The most interesting thing about the Wine Bloggers Conference is meeting people. That is why I made it all the way to Porland, Oregon, on the Pacific cost of the US. Very long trip from Portugal and less 8 hours time zone difference, which mean, in my personal case, many days to adjust to jet lag.
This year there were over 370 people participating, mostly from the US. Plenty of new faces but also some old buddies that are veterans at this event. Although what really makes me to go to the American Wine Bloggers Conference are the people, it is not about them that I want to talk about today. I would rather focus on a session that pointed me to something I have never thought about: neuroscience of wine tasting. What is that? Neuroscience, says wikipedia, “is the scientific study of the nervous system”. So I think we can conclude that neuroscience of wine tasting is about how your nervous system behaves when your are tasting wine. Tim Gaiser presented a compelling research about the neuroscience of wine tasting, which I’ve posted above. Going through this slideshow, specially after the slide 40, which is when conclusions start to come out, we can better understand how your brain reacts to different impulses on a wine tasting. It is a long presentation, but worth to check. For instance, grab a glass of wine; bring it to the nose and think about which flavors you find in the wine; write it down; ok, so while you are thinking about these flavors, does not matter if they are fruits, spices or any other thing, your brain is building images for each one of it. Now, think about the one that you feel more (lets call it strawberry); roll your eyes to the top and make the image of the strawberry much bigger in your head, as big as possible. Keep the glass close to the nose; is not more intense the strawberry flavor?

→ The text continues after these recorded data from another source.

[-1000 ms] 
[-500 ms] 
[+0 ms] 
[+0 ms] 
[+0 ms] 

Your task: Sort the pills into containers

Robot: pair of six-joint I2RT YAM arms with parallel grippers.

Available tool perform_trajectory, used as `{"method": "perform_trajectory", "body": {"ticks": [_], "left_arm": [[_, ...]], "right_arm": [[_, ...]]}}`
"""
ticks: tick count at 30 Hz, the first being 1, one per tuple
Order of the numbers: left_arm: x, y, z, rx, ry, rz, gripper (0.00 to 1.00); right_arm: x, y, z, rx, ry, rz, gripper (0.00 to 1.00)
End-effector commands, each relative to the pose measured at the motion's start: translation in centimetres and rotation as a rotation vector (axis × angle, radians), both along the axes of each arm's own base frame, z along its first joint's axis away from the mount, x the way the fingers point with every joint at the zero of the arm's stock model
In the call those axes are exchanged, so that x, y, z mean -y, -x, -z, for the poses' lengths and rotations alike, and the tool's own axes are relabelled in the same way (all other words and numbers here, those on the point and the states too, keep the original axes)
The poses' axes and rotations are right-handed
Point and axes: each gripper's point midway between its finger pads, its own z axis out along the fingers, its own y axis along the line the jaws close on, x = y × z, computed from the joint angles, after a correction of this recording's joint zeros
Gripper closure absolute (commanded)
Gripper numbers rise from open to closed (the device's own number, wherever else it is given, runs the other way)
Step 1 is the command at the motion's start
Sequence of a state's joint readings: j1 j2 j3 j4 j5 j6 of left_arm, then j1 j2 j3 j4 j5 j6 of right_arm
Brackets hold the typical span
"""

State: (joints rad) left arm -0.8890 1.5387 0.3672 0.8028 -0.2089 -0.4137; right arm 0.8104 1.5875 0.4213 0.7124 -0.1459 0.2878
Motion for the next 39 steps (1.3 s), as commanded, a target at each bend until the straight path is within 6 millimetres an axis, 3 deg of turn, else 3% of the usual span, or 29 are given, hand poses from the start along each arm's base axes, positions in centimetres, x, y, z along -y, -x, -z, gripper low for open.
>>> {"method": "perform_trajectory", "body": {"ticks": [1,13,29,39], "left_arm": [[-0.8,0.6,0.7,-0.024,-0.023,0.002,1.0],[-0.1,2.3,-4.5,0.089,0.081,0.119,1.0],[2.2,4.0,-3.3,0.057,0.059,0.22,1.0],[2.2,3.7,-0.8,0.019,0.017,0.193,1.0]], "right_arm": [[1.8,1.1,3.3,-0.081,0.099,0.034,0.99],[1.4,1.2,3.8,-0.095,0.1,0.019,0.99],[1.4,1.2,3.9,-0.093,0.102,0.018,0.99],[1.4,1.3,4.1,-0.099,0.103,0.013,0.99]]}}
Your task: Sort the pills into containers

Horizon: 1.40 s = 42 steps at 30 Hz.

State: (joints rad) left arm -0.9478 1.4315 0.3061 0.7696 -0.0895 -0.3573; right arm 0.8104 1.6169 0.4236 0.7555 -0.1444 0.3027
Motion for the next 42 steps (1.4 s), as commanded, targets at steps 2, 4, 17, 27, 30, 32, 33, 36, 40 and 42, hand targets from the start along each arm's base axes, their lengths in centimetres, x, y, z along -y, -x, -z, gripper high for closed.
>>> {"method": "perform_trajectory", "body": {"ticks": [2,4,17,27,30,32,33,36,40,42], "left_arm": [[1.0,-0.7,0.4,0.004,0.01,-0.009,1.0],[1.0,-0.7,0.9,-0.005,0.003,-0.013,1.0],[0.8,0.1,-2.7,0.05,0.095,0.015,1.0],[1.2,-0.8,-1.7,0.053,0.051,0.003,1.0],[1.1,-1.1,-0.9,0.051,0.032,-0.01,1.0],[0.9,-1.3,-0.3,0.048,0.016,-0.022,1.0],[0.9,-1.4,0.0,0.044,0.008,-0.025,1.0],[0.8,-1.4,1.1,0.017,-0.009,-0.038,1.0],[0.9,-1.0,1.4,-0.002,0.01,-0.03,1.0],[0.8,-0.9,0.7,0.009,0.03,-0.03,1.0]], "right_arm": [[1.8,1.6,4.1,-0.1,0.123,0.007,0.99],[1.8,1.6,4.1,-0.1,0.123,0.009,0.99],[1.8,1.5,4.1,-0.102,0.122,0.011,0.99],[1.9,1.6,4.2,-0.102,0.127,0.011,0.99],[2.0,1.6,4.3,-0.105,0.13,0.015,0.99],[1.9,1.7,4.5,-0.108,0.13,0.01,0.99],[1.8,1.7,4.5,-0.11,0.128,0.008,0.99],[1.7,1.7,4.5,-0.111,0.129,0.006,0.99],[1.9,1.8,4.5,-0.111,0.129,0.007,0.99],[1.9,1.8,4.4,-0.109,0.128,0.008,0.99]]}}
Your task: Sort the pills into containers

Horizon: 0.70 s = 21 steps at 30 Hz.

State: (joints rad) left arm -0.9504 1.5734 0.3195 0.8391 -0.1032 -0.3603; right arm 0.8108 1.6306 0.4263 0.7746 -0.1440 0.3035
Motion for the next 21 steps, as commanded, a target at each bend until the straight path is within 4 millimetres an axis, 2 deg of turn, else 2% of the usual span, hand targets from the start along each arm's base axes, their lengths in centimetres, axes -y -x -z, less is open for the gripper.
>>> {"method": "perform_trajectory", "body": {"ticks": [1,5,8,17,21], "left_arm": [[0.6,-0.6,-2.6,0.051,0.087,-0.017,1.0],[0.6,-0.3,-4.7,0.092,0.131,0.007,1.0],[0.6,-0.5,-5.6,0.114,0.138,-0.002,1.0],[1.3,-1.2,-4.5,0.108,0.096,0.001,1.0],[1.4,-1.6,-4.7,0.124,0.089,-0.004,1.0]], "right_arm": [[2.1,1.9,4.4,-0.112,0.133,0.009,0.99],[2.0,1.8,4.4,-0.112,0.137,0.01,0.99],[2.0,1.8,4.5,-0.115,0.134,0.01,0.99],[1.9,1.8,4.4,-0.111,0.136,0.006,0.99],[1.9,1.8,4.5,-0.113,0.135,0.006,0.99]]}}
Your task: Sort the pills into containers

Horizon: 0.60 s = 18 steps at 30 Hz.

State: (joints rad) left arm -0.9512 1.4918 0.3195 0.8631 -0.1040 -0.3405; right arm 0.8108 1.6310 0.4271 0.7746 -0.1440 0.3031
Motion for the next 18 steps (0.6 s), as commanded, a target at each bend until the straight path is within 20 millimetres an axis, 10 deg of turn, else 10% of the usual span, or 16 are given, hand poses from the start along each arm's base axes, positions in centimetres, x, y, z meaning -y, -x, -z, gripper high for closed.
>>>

You may have found an easier way to convince your friends to find the flavors you smell when drinking wine together. But, as Doug Frost points out, “Changing any structural aspect of the images of either fruit or words makes the experience artificial and unreal”. And, this is my humble comment, the bigger you see the strawberry, the smaller the rest will look like, and less complexity will be found in the wine.
Please bring your comments to the discussion when you try this experience. This one is safe to try at home!